PROBLEM: When a line in the data below includes "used", pick it out and copy it.
::: TASK INPUTS :::
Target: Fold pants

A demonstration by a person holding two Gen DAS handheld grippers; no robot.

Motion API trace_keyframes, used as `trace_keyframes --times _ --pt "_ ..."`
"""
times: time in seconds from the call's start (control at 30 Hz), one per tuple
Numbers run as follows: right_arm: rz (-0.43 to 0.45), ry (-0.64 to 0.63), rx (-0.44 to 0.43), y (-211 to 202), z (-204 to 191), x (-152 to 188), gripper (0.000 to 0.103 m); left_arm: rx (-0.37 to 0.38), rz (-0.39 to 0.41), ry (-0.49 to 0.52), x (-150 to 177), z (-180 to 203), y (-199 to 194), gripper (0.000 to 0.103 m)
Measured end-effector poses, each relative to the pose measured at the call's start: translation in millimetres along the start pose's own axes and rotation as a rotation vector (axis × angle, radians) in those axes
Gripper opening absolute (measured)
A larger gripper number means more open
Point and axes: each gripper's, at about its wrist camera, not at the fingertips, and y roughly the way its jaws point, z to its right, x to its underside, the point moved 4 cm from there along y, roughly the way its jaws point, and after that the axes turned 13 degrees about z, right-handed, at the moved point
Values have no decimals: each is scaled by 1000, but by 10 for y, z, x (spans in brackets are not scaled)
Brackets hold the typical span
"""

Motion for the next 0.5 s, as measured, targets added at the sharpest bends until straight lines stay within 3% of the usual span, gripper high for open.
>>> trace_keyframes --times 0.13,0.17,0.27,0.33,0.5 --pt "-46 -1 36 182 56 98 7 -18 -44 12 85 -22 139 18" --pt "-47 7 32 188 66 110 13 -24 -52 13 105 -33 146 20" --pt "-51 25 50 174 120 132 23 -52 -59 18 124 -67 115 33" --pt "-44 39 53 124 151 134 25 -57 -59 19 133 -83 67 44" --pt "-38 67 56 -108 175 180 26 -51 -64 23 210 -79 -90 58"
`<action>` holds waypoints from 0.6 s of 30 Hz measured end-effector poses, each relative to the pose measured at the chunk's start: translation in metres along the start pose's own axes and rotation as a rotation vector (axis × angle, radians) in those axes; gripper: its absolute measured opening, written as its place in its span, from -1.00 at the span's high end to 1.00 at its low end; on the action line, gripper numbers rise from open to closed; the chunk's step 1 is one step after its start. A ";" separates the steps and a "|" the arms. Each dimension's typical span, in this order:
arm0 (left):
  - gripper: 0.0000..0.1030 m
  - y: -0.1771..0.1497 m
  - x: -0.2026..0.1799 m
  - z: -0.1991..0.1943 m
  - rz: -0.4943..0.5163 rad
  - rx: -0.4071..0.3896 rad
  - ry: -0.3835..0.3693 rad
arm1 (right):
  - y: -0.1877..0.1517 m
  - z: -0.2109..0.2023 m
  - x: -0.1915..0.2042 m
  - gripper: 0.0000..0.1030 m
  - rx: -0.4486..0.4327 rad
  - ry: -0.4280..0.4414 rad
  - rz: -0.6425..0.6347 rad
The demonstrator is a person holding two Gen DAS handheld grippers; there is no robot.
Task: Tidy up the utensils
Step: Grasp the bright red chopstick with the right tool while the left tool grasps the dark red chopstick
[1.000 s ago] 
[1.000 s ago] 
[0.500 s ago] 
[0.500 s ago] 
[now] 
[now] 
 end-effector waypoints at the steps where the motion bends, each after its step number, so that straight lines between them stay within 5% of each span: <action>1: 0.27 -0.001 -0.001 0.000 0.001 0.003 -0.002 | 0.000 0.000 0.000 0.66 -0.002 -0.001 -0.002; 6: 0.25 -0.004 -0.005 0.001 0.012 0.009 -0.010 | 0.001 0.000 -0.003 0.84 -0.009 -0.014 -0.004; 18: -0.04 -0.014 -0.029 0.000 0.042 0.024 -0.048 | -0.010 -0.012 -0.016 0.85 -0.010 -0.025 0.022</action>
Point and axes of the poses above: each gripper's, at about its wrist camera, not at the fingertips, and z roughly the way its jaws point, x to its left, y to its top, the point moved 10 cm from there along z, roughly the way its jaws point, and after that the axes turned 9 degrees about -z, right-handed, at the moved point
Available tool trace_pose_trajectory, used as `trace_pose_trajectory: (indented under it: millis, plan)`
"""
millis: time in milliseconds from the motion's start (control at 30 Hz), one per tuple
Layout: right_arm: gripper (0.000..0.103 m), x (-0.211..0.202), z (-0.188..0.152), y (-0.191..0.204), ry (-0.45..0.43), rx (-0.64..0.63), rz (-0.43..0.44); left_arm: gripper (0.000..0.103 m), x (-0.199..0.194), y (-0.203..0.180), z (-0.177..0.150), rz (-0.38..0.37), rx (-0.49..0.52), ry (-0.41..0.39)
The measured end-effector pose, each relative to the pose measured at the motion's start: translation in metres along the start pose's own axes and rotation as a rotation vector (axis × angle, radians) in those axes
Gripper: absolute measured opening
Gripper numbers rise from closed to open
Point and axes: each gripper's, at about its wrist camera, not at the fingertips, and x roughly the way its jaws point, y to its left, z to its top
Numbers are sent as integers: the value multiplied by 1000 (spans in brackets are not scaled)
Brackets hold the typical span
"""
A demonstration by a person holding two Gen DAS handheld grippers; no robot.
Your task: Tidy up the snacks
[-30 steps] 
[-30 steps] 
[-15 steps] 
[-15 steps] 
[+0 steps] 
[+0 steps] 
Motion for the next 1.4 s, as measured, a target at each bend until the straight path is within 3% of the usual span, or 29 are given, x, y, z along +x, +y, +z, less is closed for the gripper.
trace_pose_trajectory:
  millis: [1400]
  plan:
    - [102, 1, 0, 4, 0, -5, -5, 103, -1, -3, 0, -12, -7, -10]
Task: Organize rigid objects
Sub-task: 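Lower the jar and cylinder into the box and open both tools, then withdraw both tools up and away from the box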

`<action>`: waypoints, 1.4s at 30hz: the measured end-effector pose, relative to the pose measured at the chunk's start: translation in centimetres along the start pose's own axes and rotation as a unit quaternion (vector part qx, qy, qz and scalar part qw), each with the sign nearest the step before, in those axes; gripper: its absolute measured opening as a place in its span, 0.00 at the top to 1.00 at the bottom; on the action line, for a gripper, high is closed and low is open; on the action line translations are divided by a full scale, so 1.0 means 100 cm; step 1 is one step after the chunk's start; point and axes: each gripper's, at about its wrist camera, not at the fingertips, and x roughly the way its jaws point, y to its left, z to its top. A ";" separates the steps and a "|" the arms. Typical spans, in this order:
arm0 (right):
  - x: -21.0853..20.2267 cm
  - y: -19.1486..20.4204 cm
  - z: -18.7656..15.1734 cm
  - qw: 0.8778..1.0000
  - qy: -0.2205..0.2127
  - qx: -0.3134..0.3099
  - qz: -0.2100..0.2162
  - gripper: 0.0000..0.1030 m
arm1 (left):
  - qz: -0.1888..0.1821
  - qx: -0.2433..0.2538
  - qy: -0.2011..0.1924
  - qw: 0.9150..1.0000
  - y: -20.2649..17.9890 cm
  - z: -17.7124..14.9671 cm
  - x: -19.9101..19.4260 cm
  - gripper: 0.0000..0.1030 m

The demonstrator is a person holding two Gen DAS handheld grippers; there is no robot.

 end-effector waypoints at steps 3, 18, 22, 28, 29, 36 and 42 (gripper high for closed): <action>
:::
TASK RESPONSE:
Motion API trace_keyframes, used as `trace_keyframes --times _ --pt "_ ..."`
Available tool trace_pose_trajectory, used as `trace_pose_trajectory: (indented under it: millis, plan)`

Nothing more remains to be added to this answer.